## DATA PROVIDED
___
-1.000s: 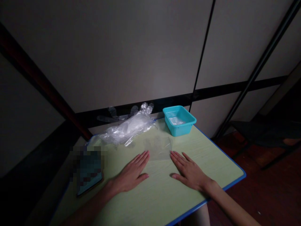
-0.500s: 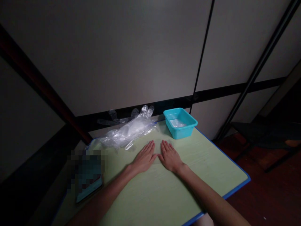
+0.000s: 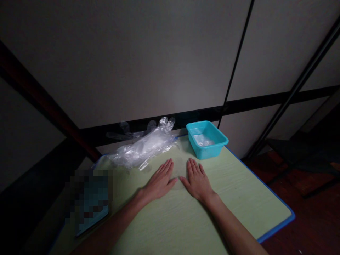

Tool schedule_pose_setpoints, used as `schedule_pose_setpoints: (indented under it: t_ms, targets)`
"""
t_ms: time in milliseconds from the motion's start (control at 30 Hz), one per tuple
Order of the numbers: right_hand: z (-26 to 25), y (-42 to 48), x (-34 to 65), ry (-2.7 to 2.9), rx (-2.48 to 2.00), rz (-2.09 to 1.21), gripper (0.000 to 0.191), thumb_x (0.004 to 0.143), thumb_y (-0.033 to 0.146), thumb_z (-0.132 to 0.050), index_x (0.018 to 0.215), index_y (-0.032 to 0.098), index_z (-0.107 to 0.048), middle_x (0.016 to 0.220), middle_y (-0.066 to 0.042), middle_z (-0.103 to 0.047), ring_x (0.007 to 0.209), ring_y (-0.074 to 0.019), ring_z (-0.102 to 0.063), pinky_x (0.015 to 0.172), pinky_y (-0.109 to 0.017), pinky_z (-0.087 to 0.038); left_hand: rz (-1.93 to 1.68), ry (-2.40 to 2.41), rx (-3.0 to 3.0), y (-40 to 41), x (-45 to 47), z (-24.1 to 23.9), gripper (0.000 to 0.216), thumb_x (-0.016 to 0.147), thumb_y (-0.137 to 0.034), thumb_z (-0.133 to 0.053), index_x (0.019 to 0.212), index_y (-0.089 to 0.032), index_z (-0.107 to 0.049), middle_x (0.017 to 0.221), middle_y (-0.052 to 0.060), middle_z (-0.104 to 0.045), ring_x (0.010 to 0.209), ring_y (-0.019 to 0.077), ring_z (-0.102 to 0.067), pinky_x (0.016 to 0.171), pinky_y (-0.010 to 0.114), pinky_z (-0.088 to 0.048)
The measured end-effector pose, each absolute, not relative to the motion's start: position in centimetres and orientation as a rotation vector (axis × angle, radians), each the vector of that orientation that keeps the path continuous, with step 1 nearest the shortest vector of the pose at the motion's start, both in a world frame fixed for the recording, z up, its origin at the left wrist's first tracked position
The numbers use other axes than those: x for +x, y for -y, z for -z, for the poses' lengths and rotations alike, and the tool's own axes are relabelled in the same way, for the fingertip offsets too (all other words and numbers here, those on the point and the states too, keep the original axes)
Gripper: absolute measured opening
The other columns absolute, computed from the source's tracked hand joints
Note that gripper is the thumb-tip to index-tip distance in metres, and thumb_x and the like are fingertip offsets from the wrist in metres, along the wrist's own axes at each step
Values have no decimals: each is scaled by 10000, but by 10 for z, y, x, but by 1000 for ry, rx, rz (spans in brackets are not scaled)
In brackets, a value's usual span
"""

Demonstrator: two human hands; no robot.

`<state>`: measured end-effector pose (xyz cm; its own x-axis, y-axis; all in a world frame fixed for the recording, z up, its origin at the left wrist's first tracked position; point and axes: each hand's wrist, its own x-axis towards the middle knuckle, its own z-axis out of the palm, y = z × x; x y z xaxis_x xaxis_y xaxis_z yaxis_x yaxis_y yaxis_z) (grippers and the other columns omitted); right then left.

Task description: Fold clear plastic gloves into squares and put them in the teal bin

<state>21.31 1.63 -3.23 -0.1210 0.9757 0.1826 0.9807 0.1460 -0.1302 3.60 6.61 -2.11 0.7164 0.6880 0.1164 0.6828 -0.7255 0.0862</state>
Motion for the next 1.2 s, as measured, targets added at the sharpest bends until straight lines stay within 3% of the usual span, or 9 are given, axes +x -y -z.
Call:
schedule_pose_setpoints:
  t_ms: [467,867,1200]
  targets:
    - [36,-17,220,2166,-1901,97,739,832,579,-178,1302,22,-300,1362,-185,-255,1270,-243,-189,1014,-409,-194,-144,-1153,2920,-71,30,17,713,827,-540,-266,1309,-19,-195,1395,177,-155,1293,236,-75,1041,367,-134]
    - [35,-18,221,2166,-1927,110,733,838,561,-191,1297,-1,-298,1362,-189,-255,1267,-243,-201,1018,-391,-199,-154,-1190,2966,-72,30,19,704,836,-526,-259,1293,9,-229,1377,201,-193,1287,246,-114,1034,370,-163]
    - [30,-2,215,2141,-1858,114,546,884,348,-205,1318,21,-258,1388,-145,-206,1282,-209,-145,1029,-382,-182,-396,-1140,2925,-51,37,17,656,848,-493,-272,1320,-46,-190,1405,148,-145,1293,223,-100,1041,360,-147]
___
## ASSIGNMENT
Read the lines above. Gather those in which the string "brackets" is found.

## YOUR SOLUTION
Values have no decimals: each is scaled by 10000, but by 10 for z, y, x, but by 1000 for ry, rx, rz (spans in brackets are not scaled)
In brackets, a value's usual span

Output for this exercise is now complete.